C-Section Safety vs Hospital Experience
A new study suggests that your choice of hospital to deliver your kids can play a big role in your odds of a safe medical delivery or C-section.
Choosing a hospital can be one of the toughest things to do when there are many options and few clear criteria or data points. All hospitals appear very similar and it can be difficult to tell which ones are better.
Additionally, it has been unclear which criteria matter the most when it comes to hospital quality.
A new study published in one of the top women’s health journals showed that hospital choice may in fact be a significant factor in childbirth outcomes.
Researchers split hospitals into four categories based on approximately how many births occur in that hospital every year. They then collected records of births across all of these hospitals to see whether there were differences between a hospital in the top quartile that delivered 5000 babies a year and a hospital in the bottom quartile that delivered 1000 babies a year.
Source: Effects of Delivery Volume and High-Risk Condition Volume on Maternal Morbidity Among High-Risk Obstetric Patients.
The study focused on high risk pregnancies as hospital choice may matter more for high risk patients. High risk patients also would presumably provide more data points and differentiation between hospitals.
Researchers split the data into two analyses covering natural medical births and surgical births such as c-sections.
For c-sections, researchers found that most hospitals delivered similar outcomes. Maternity hospitals in the top 25% in terms of the number of babies delivered per year did however show a significantly lower number of complications and injuries.
These hospitals may have had more experienced and more senior physicians on staff who could assist in more complicated cases. It is also possible that the nursing and administrative staff at the hospital for more experienced with efficiently providing care to more patients.

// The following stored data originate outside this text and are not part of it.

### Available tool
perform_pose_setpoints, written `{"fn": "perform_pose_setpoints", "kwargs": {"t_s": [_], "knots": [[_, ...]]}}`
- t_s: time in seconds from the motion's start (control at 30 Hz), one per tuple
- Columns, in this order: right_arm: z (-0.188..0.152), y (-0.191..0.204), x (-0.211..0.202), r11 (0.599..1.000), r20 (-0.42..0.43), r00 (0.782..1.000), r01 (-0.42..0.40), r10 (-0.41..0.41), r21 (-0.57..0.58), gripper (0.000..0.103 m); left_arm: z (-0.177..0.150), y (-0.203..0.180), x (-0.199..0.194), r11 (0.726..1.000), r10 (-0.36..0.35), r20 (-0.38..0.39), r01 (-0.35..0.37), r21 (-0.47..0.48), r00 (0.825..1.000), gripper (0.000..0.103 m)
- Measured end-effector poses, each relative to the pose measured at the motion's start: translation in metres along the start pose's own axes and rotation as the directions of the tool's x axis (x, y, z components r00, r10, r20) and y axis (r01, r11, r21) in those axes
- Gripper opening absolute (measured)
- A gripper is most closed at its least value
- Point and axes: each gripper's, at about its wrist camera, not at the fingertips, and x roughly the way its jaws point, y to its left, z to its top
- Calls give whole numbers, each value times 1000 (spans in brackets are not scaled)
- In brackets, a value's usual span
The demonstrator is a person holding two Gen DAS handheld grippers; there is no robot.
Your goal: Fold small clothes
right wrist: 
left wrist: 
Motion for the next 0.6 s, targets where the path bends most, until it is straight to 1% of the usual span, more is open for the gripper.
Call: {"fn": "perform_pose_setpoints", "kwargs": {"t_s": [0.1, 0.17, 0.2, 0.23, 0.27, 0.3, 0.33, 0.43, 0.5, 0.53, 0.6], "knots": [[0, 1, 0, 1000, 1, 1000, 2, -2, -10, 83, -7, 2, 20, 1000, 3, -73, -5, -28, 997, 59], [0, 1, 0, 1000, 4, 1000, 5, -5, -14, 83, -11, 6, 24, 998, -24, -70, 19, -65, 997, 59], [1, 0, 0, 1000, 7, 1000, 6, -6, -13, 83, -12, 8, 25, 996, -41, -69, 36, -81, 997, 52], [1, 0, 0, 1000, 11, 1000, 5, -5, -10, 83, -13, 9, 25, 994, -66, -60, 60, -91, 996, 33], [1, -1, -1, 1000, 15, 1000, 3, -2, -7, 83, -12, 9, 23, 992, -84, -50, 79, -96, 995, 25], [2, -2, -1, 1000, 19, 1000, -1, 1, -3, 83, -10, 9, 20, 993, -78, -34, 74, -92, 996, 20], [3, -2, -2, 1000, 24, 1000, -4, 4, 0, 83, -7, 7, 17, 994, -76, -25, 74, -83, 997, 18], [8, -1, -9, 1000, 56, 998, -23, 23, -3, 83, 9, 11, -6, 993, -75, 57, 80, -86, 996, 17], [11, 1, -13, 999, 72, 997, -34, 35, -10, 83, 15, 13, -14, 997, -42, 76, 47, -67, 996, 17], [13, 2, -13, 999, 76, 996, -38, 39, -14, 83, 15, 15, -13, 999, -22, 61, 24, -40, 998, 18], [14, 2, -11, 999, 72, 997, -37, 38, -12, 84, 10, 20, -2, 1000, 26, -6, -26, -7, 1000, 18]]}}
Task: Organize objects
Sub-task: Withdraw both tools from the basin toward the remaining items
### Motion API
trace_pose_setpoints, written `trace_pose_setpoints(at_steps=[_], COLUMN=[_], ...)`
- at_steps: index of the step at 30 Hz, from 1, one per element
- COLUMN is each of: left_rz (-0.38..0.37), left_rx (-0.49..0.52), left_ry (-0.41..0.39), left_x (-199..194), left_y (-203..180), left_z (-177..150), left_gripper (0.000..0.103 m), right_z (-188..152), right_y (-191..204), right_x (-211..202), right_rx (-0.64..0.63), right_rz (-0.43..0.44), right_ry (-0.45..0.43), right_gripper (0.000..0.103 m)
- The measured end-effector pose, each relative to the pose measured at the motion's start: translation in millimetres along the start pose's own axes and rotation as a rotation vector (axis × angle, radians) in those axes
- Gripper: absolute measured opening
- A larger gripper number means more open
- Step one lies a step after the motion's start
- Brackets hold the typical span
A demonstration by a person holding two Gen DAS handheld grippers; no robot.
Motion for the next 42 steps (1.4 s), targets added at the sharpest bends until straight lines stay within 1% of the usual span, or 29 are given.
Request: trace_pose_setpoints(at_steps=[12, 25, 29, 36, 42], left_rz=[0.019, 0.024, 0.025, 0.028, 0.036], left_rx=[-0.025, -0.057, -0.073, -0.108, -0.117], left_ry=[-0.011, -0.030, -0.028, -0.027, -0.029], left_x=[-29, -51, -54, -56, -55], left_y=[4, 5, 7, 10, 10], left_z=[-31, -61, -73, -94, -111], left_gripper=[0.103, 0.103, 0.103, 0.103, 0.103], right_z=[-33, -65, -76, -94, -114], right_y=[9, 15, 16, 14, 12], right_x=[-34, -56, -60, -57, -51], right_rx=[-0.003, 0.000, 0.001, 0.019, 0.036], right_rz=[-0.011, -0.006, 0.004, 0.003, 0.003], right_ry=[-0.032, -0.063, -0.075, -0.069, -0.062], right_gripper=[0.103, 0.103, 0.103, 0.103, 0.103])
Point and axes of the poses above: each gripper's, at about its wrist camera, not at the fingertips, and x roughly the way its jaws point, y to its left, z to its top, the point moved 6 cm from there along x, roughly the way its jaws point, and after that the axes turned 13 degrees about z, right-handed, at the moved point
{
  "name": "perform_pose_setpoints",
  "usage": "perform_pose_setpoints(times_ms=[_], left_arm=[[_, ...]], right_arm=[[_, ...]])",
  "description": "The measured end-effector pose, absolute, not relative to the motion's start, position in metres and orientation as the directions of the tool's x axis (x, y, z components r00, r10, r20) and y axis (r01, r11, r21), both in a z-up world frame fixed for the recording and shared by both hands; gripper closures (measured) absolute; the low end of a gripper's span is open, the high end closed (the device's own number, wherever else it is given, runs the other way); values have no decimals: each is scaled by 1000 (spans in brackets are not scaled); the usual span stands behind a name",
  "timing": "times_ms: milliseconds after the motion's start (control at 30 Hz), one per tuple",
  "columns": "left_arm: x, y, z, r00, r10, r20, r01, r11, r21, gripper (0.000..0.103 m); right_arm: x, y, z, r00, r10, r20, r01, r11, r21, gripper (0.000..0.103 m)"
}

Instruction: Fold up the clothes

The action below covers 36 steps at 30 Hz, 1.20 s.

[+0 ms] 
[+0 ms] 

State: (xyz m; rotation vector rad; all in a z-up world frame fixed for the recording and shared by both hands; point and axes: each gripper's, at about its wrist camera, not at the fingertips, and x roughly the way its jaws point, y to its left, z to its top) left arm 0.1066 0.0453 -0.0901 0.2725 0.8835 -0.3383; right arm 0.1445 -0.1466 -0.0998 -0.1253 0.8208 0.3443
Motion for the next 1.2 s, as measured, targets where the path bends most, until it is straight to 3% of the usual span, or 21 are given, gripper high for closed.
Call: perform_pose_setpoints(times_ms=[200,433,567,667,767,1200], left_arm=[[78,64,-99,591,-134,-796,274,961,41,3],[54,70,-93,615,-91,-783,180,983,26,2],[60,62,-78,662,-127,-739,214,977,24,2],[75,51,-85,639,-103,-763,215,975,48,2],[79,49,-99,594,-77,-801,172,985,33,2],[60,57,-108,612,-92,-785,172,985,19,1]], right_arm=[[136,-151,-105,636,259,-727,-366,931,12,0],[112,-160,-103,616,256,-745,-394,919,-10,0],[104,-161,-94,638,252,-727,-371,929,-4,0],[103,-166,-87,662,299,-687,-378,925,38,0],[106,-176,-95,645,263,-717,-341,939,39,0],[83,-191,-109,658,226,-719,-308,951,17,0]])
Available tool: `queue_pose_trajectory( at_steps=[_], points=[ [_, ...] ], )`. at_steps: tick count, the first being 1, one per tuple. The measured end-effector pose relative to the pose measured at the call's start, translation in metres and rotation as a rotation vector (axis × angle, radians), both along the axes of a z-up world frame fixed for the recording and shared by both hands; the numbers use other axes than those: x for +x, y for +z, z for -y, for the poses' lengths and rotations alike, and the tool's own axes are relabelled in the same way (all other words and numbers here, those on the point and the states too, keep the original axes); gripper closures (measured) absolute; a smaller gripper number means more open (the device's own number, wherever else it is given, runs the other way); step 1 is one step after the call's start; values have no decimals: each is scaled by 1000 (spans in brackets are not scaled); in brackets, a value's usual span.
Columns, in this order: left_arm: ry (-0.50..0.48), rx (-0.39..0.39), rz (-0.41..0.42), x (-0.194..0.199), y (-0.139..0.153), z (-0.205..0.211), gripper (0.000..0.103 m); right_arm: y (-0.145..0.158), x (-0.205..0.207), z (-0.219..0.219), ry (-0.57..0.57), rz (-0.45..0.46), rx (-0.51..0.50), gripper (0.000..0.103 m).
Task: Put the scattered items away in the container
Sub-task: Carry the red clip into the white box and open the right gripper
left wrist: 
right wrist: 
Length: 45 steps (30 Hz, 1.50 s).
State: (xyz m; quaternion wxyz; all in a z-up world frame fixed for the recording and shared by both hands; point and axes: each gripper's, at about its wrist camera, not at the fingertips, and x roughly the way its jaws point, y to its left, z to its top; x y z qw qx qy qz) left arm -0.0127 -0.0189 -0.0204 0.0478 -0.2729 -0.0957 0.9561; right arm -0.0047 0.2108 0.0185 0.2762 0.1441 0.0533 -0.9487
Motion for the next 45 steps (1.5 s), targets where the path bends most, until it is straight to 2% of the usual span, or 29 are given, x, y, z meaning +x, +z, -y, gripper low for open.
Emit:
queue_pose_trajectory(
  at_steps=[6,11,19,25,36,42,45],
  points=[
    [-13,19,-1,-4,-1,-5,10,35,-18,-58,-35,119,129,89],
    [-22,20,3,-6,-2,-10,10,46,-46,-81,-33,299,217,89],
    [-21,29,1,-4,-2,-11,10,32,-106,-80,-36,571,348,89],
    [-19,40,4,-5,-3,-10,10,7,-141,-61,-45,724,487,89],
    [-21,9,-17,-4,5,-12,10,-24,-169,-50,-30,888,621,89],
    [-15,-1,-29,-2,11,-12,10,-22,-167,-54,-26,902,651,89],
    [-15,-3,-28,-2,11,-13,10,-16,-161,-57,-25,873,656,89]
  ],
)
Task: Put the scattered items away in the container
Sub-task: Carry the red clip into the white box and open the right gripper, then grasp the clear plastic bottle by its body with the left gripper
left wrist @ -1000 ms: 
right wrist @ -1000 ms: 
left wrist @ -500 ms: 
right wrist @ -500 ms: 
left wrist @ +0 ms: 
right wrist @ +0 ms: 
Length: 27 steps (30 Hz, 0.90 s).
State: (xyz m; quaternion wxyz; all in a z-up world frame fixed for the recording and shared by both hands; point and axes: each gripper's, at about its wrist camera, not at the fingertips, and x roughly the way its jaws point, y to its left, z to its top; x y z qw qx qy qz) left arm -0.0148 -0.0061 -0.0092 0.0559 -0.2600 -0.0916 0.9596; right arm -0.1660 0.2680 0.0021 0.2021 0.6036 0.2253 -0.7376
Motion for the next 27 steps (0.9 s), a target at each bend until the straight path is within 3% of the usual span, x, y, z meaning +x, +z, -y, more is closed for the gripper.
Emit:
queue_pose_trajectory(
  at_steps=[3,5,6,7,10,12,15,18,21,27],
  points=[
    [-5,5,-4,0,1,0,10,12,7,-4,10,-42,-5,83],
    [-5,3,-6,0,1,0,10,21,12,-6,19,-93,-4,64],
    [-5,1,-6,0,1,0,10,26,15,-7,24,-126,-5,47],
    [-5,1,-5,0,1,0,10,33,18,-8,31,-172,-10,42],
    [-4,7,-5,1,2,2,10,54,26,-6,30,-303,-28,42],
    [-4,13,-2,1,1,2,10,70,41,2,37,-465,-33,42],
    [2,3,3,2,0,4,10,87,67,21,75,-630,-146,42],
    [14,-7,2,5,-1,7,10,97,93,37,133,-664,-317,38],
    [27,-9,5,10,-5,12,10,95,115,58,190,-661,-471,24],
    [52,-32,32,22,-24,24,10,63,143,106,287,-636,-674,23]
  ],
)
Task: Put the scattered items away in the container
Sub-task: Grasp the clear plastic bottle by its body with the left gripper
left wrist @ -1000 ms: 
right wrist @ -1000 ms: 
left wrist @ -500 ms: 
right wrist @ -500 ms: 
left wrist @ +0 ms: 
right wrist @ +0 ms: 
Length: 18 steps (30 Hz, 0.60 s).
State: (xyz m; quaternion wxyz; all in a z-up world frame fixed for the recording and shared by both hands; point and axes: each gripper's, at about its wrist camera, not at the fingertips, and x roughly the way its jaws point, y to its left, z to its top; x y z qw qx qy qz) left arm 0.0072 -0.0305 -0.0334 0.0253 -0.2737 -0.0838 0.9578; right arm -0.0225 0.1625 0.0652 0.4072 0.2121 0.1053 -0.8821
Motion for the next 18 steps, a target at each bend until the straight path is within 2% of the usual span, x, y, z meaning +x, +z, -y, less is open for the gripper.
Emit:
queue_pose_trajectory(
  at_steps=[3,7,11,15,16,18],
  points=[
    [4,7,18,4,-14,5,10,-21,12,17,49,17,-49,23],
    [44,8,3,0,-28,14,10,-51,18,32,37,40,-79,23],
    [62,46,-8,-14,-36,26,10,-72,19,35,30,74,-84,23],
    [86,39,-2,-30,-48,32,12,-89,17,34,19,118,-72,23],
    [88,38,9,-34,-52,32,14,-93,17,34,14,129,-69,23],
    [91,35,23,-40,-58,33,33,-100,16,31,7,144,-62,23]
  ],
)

Results for Medical Birth Safety
The results for medical births, which includes vaginal deliveries and assisted vaginal deliveries, showed an even greater difference between hospitals. Hospitals in the 25th and 50th percentiles in terms of number of babies delivered per year showed non-significantly better outcomes than hospitals that delivered 1000 babies or fewer per year.
Hospitals that deliver the most babies had the best outcomes with around a 28% lower risk of complications.
The Increase in Birthing Complications
This data is of particular interest because of the increase in delivery complications in the United States. While most medical procedures have become safer, maternity and childbirth have become more dangerous.
Data from the CDC show a large increase in the number of birthing complications in the United States since 1995.
Most of these are driven by heavy bleeding. This is measured by the number of childbirths that require blood transfusions.
The uterus contains many blood vessels. Injury or trauma can cause heavy bleeding requiring blood transfusions.
The Increase in Severe Maternity Complications
Severe birth complications have gone up significantly as well.
Data from the CDC show that the number of births requiring hysterectomy or external ventilation has increased.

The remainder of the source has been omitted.